• What you are asked to do: Repeat verbatim, and only, the lines of the data below, beginning at the line that contains "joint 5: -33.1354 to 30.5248" and stopping after the line that contains "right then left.".

• Data excerpt:

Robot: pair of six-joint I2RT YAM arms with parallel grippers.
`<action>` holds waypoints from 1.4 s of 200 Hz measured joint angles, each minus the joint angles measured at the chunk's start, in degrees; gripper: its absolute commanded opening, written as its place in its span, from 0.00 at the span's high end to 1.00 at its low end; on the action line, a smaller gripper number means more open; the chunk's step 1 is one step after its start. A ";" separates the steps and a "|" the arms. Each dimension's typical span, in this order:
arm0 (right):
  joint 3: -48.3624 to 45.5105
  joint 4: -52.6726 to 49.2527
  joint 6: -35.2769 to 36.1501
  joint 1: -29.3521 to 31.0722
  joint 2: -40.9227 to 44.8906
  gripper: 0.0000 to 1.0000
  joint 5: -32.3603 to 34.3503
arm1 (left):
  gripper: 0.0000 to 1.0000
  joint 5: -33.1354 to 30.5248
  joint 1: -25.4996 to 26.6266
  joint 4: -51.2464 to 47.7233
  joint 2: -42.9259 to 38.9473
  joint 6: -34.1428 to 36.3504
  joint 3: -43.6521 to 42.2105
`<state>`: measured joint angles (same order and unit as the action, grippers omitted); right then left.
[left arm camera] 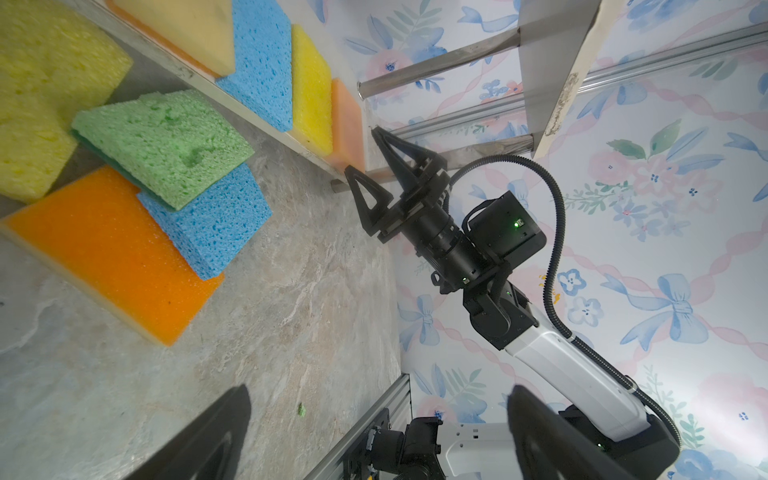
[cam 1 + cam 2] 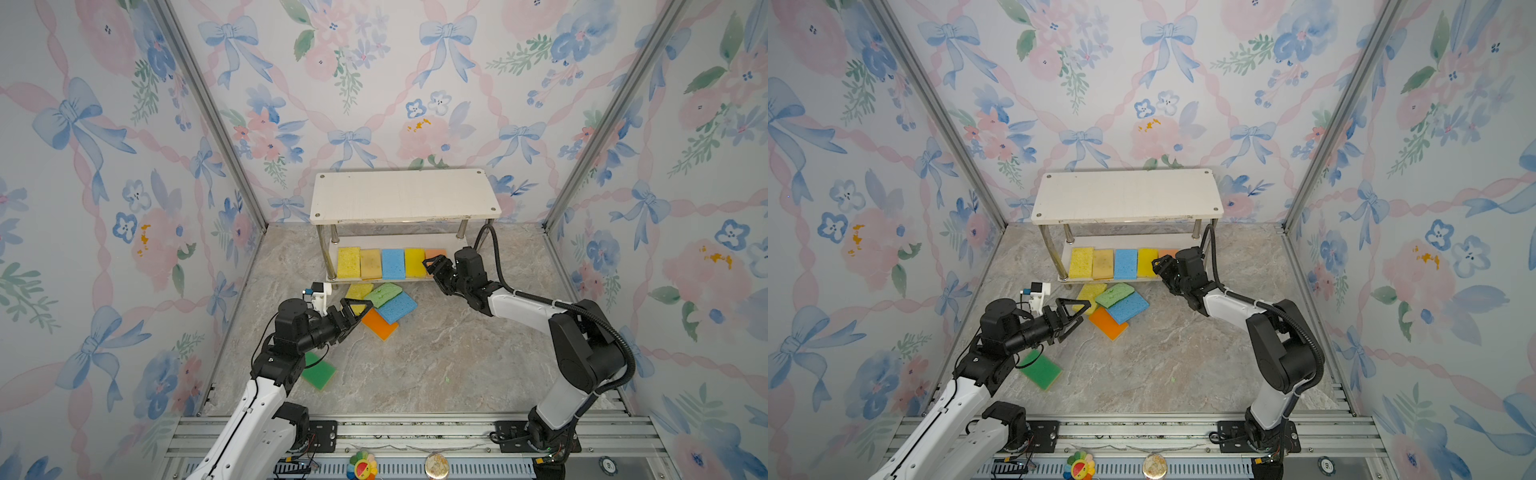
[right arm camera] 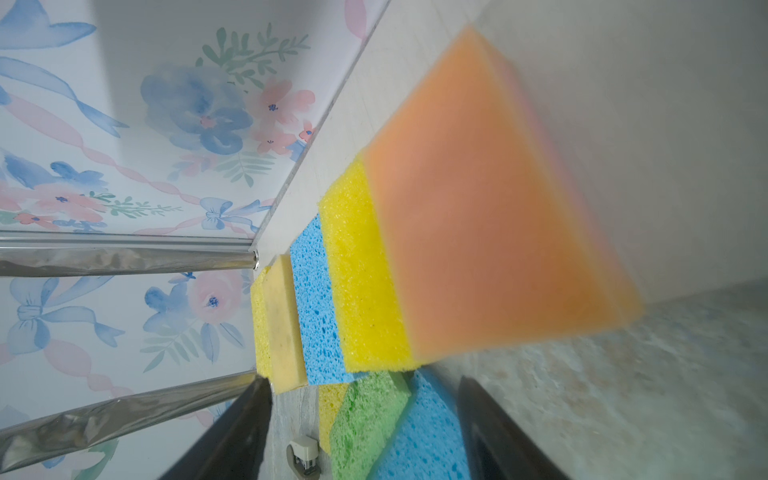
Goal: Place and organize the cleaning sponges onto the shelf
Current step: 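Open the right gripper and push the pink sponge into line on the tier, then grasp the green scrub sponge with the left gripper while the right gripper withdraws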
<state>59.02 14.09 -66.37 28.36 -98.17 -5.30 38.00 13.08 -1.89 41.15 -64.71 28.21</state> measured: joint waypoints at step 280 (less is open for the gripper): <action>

• Result:
  joint 5: -33.1354 to 30.5248
  joint 1: -25.4996 to 26.6266
  joint 4: -51.2464 to 47.7233
  joint 2: -42.9259 to 38.9473
  joint 6: -34.1428 to 36.3504
  joint 3: -43.6521 to 42.2105
`<state>`: measured joint angles (same order and unit as the action, grippers omitted); right then left.

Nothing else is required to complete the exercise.